The values of Ntop can be set in the system configuration file (default Ntop=100 and P=50 percent).

When the user starts and IDC with an uncertainty value as statistical goal, then the job control daemon with apply this goal to the dose for every beam. The simulations for each beam will not be stopped until the above described average uncertainty estimate for the beam dose is below the target value. In other engines or treatment planning systems, the average uncertainty goal may refer to to the plan dose instead.

Postprocessing

Actions in post processing:

  • Accumulate dose distributions and total number of primaries from simulations on all cluster cores.

  • Scale the dose with the ratio of the planned and simulated number of primary particles.

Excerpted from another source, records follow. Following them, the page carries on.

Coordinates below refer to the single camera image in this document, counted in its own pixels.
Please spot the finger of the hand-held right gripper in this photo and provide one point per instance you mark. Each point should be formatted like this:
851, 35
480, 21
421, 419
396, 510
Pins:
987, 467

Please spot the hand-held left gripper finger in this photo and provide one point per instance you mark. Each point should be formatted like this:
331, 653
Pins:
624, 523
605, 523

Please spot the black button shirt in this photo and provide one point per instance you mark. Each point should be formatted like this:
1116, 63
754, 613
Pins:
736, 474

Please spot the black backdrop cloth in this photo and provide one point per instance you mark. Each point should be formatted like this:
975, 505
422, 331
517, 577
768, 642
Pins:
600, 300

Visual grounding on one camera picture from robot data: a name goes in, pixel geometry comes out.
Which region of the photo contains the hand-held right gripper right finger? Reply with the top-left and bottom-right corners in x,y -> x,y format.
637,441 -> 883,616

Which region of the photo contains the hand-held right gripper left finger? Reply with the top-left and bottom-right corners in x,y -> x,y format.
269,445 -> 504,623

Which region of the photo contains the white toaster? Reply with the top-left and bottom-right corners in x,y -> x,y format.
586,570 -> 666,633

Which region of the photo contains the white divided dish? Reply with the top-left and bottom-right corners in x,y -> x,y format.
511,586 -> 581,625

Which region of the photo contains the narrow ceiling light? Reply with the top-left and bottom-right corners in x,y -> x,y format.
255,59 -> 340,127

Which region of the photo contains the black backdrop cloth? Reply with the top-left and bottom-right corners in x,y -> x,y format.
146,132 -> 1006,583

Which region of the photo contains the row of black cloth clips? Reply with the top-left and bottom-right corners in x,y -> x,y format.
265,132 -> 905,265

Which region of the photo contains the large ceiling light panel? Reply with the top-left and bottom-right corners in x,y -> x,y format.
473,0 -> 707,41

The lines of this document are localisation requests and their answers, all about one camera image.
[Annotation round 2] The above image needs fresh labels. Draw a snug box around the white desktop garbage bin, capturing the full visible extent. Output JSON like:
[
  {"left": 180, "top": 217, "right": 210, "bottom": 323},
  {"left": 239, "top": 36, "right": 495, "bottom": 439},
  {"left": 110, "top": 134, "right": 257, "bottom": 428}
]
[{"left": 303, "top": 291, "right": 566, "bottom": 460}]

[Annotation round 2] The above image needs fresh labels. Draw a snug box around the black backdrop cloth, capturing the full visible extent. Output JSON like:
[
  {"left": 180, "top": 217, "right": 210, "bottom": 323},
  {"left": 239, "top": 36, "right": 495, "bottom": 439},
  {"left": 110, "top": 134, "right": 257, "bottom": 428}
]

  • Scale the dose with an overall correction factor.

  • Resample the dose to the output dose geometry (typically the same as the TPS dose geometry)

  • For protons: compute a simple estimate of the “effective” dose by multiplying with 1.1.

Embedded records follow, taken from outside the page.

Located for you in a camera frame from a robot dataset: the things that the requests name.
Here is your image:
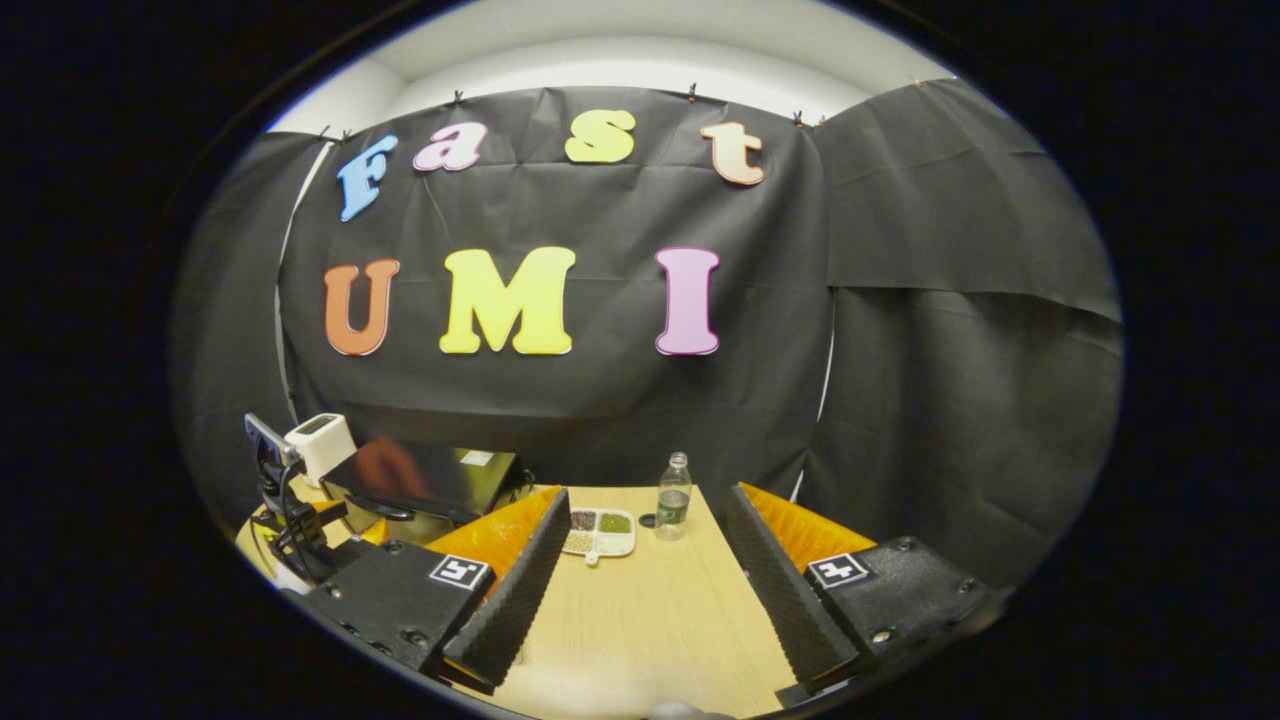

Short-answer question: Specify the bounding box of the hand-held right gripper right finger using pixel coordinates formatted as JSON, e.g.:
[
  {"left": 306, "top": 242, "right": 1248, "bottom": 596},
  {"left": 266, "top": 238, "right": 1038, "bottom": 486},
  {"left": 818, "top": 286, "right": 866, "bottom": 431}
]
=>
[{"left": 725, "top": 484, "right": 1001, "bottom": 696}]

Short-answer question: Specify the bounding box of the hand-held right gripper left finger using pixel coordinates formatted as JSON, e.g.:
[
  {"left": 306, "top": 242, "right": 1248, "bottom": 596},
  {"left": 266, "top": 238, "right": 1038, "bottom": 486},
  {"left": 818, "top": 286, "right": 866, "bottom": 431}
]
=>
[{"left": 285, "top": 487, "right": 571, "bottom": 696}]

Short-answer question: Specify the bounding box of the black electric oven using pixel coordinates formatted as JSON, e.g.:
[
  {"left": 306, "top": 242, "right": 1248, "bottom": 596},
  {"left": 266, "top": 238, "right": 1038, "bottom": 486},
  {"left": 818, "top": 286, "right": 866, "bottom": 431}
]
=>
[{"left": 320, "top": 437, "right": 531, "bottom": 546}]

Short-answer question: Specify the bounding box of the white toaster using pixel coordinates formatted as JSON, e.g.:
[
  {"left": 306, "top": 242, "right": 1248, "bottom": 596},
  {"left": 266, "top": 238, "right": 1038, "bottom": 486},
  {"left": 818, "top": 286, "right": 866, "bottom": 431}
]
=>
[{"left": 285, "top": 413, "right": 358, "bottom": 488}]

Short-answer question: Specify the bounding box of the white divided dish with grains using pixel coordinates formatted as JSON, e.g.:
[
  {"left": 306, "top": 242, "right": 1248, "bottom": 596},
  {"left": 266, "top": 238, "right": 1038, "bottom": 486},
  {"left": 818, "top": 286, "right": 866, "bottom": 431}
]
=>
[{"left": 562, "top": 508, "right": 637, "bottom": 567}]

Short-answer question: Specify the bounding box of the clear plastic water bottle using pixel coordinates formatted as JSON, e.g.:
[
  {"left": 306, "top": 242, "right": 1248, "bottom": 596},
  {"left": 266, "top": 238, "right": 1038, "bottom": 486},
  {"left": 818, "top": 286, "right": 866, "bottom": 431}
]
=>
[{"left": 655, "top": 452, "right": 693, "bottom": 542}]

  • Save beam doses in the format(s) configured by the user.

  • Compute the gamma index value for every voxel in the beam dose with dose above threshold, if gamma index parameters are configured and the corresponding TPS beam dose is available. Output only in MHD format (no DICOM).

  • Compute plan doses (if plan dose output is configured by the user).

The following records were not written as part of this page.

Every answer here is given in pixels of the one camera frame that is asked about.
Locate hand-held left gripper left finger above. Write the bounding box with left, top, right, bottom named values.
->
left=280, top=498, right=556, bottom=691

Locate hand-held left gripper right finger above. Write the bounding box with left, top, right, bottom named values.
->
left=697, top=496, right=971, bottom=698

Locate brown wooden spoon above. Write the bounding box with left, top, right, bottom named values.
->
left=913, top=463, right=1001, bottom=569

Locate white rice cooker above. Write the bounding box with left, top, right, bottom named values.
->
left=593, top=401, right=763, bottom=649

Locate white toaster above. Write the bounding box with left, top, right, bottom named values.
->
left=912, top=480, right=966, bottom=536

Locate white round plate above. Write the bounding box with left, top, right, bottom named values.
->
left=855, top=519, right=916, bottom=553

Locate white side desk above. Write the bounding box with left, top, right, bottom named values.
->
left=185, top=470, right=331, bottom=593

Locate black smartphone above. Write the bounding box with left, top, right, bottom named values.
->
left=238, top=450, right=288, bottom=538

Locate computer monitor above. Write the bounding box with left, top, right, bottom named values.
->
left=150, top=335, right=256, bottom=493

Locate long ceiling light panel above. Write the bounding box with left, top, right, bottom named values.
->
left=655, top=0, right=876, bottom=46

  • Compute gamma index distributions for plan doses (if TPS plan dose is available and gamma index calculation is enabled in the system configuration).

  • Update user log summary text file with settings and performance data.

  • Copy final output (beam and plan dose files, user log summary) to another shared folder (typically a CIFS mount of a folder on Windows file share, to be configured by the user in the system configuration file).

  • Clean up: compress (rather than delete: to allow analysis in case of trouble) the outputs from all GateRTion simulations, remove temporary copies. This is usually the most time consuming part of the post processing.

Developers’ manual

How to hack stuff.

TODO list

  • Make IDEAL/pyidc into a “pip” project.

  • Support rotating gantry.

  • Support range shifter on movable snout.

  • Some parameters can now be overridden by the command line interface clidc.py, but not by the GUI socrates.py, and vice versa. E.g. in the socrates.py , a phantom geometry can be translated by changing the isocenter coordinates, but the clidc.py does not yet have an option for requesting such a change. The functionalities of the user interfaces should be as similar as possible.

  • The job_executor and idc_details classes are too big, lots of implementation details should be delegated into separate classes. + Specifically, the creation of the Gate work directory and the creation of all condor-related files should be wrapped in separate classes. And then it should be more straightforward to support other cluster job management systems, such as SLURM and OpenPBS.

  • There are still many ways in which the user can provide wrong input and then get an error that is uninformative. For instance, using “G4_Water” instead of “G4_WATER” as override material for a ROI results in a KeyError that only says that the “key” is unknown.

Modules

The two central modules in IDEAL are the humbly named ideal.impl.idc_details and py:class:ideal.impl.job_executor. The ideal.impl.idc_details module is responsible for collecting and checking the input data and the user settings. The ideal.impl.job_executor is responsible for the execution of all steps of the calculation, which is organized in three phases: pre-processing, simulation and post-processing. Both modules should be used by a script (e.g. the command line user interface script clidc.py) that runs on the submission node of the cluster.

IDEAL currently has two scripts that provide user interfaces (UI): one “command line” user interface (clidc.py) and one “graphical” user interface (sokrates.py). Both these UIs are effectively just differently implemented wrappers around the idc_details and job_executor modules; with clidc.py, the user specififies the input plan file and simulation details via command line options while sokrates.py, these inputs are selected with traditional GUI-elements such as drop-down menus, radio buttons, etc. Research users are of course not limited to these UI scripts and can write their own scripts based on the IDEAL modules.